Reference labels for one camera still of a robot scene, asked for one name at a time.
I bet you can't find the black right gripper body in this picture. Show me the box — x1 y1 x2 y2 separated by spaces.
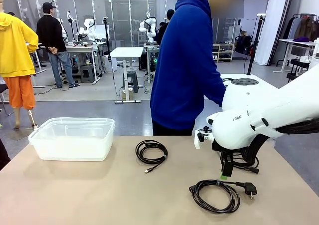
211 142 235 160

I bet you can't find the black power cable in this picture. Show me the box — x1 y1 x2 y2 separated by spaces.
233 152 260 174
188 179 258 214

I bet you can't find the black USB cable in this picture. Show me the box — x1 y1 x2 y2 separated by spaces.
135 139 168 174

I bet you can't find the person's right forearm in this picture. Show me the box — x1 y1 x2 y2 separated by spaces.
203 80 226 108

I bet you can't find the large white table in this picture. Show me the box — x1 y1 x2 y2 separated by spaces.
220 73 283 89

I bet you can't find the person in blue hoodie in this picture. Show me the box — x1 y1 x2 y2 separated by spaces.
150 0 226 136

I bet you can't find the wooden shoe shelf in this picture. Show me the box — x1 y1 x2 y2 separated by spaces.
211 42 235 63

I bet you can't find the black bags stack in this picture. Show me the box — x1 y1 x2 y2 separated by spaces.
235 30 255 56

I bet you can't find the black utility cart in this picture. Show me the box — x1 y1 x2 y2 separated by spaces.
286 57 311 84

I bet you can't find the black pole stand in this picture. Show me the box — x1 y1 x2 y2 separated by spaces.
246 13 266 76

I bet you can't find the grey plastic stool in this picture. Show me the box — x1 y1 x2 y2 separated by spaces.
79 64 96 84
122 70 139 94

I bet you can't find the white desk with purple cloth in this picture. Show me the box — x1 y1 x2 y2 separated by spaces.
273 38 319 73

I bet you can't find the white folding screen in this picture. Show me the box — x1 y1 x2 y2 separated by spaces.
253 0 295 66

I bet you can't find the person in dark clothes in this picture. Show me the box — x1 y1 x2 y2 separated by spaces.
156 9 175 46

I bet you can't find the small white standing desk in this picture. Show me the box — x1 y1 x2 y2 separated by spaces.
109 46 145 104

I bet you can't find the clothes rack with coats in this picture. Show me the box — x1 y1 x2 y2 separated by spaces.
284 12 319 44

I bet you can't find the clear plastic storage container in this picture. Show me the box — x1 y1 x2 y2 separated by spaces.
28 117 116 162

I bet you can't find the grey workbench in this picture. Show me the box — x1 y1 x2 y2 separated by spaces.
64 41 102 85

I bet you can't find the man in black jacket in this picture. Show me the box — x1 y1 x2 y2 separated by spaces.
36 1 81 89

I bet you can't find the mannequin in yellow hoodie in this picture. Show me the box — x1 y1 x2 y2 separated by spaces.
0 0 39 130

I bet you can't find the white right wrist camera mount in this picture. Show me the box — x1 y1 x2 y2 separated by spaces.
194 126 214 150

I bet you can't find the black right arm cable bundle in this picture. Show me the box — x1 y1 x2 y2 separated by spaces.
235 121 319 166

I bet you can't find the black camera tripod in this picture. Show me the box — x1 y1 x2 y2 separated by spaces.
103 16 112 61
○ ○ ○ ○ ○
EXERCISE DIRECTIONS: Should any entry above carry a picture, omit it and repeat everything else word for word.

REPLY:
Reference labels for one camera still of a robot scene, asked for one name at a time.
I bet you can't find the black right gripper body in this picture. Show me the box — x1 y1 x2 y2 separated by spaces.
211 142 235 160

I bet you can't find the black power cable in this picture. Show me the box — x1 y1 x2 y2 separated by spaces.
233 152 260 174
188 179 258 214

I bet you can't find the black USB cable in this picture. Show me the box — x1 y1 x2 y2 separated by spaces.
135 139 168 174

I bet you can't find the person's right forearm in this picture. Show me the box — x1 y1 x2 y2 separated by spaces.
203 80 226 108

I bet you can't find the large white table in this picture. Show me the box — x1 y1 x2 y2 separated by spaces.
220 73 283 89

I bet you can't find the person in blue hoodie in this picture. Show me the box — x1 y1 x2 y2 separated by spaces.
150 0 226 136

I bet you can't find the wooden shoe shelf in this picture. Show me the box — x1 y1 x2 y2 separated by spaces.
211 42 235 63

I bet you can't find the black bags stack in this picture. Show me the box — x1 y1 x2 y2 separated by spaces.
235 30 255 56

I bet you can't find the black utility cart in this picture. Show me the box — x1 y1 x2 y2 separated by spaces.
286 57 311 84

I bet you can't find the black pole stand in this picture. Show me the box — x1 y1 x2 y2 separated by spaces.
246 13 266 76

I bet you can't find the grey plastic stool in this picture. Show me the box — x1 y1 x2 y2 separated by spaces.
79 64 96 84
122 70 139 94

I bet you can't find the white desk with purple cloth in this picture. Show me the box — x1 y1 x2 y2 separated by spaces.
273 38 319 73

I bet you can't find the white folding screen in this picture. Show me the box — x1 y1 x2 y2 separated by spaces.
253 0 295 66

I bet you can't find the person in dark clothes in this picture. Show me the box — x1 y1 x2 y2 separated by spaces.
156 9 175 46

I bet you can't find the small white standing desk in this picture. Show me the box — x1 y1 x2 y2 separated by spaces.
109 46 145 104

I bet you can't find the clothes rack with coats in this picture. Show me the box — x1 y1 x2 y2 separated by spaces.
284 12 319 44

I bet you can't find the clear plastic storage container in this picture. Show me the box — x1 y1 x2 y2 separated by spaces.
28 117 116 162

I bet you can't find the grey workbench in this picture. Show me the box — x1 y1 x2 y2 separated by spaces.
64 41 102 85

I bet you can't find the man in black jacket in this picture. Show me the box — x1 y1 x2 y2 separated by spaces.
36 1 81 89

I bet you can't find the mannequin in yellow hoodie in this picture. Show me the box — x1 y1 x2 y2 separated by spaces.
0 0 39 130

I bet you can't find the white right wrist camera mount in this picture. Show me the box — x1 y1 x2 y2 separated by spaces.
194 126 214 150

I bet you can't find the black right arm cable bundle in this picture. Show me the box — x1 y1 x2 y2 separated by spaces.
235 121 319 166

I bet you can't find the black camera tripod in this picture. Show me the box — x1 y1 x2 y2 separated by spaces.
103 16 112 61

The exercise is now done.